**WHAT TO DO**. Once you find the line with "In every instance, a" in the listing below, please repeat it and every later line exactly, through the last one, without pictures.

**INPUT**.
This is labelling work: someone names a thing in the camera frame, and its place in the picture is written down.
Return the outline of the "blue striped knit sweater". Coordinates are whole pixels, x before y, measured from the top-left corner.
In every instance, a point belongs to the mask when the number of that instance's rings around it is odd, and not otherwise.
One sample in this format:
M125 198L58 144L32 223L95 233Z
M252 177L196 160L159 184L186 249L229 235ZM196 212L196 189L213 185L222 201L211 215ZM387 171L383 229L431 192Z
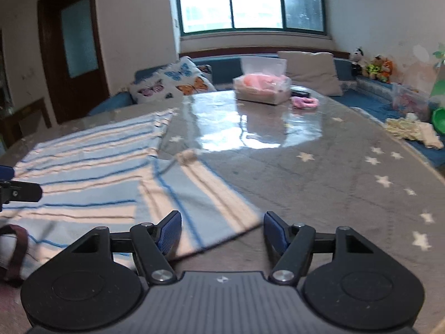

**TASK SOLUTION**.
In every instance, a point belongs to the mask when the number of that instance's rings around it is odd, and not otherwise.
One sample in this format:
M125 198L58 144L32 223L95 233Z
M252 177L196 160L159 184L186 249L229 235ZM196 212L196 189L213 185L222 201L211 215ZM387 171L383 229L431 192Z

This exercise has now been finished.